ESG and Islamic Finance collaboration could be major revenue boost for sustainable investment: report
Muslim client base of 1.65 billion savers are prospective sustainable product buyers, says Thomson Reuters – RFI.
Collaboration between Islamic finance and ESG could have the potential to raise a combined responsible finance sector’s revenues to $244bn by 2019 by attracting as many as 1.65 billion Muslims as sustainable product buyers, according to a report by Thomson Reuters and the Responsible Finance Institute, a think-tank to promote links between the two sectors.
The report, titled “The Emerging Convergence of SRI, ESG and Islamic Finance”, launched at the Global Ethical Finance Forum in Edinburgh earlier this month, says that analysing the norms and values of Islamic finance and how they might overlap with ESG factors is one way to extend growth in responsible investment. It highlights areas of shared interest in ethics and market sustainability between the two sectors. While the western world’s values are dominant in the responsible/finance market, it recognises that Muslims represent a large portion of today’s emerging market clients. However, it says that so far responsible finance has declined to be associated with Islam. The report says this is ironic as responsible finance itself was largely born out of religious movements, starting with Quaker opposition to the slave trade. The report says that just as SRI and ESG seek environmental and asset stewardship, so The Koran depicts human beings as ‘stewards’ whose role in life is to preserve the earth that is loaned to them (known as Vicegerency or Khilafah). It says the concept of Vicegerency can be used to link both worlds. Similarly, it argues that the idea of shared values (maslahah), a strong component of Islam, can connect Islamic finance to other responsible finance sectors. However, the report also underlines an important difference between western and Islamic finance: notably that the first is broadly focused on finance first and has added responsibility criteria, while Islamic finance centres on the concept of ‘being responsible’. The report says that analysing this difference could add to ESG views on market sustainability through awareness of Islamic finance norms such as riba (non-payment of interest), maysir (gambling and zero-sum game) and gharar (contractual uncertainty).In turn, Islamic finance has only ideologically incorporated rather than practically incorporated environmental issues in investment. The financial institutions that set the ‘just’ and ‘unjust’ Shariah lines for Islamic finance have prohibited negative actions, but also need to focus on encouraging good practices, the report says. This, it adds, could be achieved by adding ESG positive screening.

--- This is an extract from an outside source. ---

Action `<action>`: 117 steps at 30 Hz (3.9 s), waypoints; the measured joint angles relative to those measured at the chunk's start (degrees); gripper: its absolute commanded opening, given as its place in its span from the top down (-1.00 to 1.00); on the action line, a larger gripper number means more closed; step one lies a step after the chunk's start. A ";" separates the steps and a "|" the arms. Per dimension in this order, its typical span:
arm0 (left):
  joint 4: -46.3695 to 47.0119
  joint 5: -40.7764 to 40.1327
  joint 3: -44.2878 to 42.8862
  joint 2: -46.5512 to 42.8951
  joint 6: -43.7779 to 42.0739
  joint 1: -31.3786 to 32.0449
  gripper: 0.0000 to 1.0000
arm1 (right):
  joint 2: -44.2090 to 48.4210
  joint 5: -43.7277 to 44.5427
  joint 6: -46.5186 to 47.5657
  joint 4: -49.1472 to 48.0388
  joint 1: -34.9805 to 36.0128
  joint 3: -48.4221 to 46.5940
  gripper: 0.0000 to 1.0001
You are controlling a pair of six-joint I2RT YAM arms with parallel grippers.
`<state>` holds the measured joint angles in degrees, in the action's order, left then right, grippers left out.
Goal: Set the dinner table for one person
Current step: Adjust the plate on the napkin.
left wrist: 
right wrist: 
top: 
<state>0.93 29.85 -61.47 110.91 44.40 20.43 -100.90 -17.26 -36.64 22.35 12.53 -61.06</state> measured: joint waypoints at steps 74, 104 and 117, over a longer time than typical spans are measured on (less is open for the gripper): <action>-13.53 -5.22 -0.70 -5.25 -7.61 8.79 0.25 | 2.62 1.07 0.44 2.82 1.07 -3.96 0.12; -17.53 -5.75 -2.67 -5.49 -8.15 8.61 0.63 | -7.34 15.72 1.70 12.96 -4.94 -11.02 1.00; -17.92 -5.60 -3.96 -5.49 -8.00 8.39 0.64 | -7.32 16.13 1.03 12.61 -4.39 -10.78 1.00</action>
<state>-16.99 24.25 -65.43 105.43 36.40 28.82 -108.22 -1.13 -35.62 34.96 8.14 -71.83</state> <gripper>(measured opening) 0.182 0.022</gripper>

If Islamic finance and responsible finance converged, the report says, the two could focus on improving joint methodologies. It says ESG would have to be an ‘add-on’ financial screening methodology complementary to existing Shariah-compliant screening or risk losing the benefits of norms-based Shariah-compliance. But, by focusing on profit maximisation, the RI ‘ad-on’ would enable Islamic finance to achieve a balance between its numerous norms-based screens and opportunities-based ones.
The report says the outlook for green sukuk could also be positive if integrated further with the green bonds market. A sukuk is similar to a bond but has to comply with the prohibition of riba. Sukuk structures, it says, can facilitate green investment since the Islamic community already has a large experience of dealing with energy project financing and might subsequently be more comfortable when dealing with non-carbon based green energy financing. However, the report adds that complex sukuk structures can cause problems of legal jurisdiction. For example, some sukuk investment prospectuses refer to English law as the ‘primary governing framework’, although the issuer has reserved the right to use his country of domicile’s legal jurisdiction. This has created events where Shariah law has been rejected as the governing law. Default is another issue with sukuk as, in the case of default, the creditor has to ‘bestow compassion and offer a period of grace’, which could pose a problem to conventional creditors.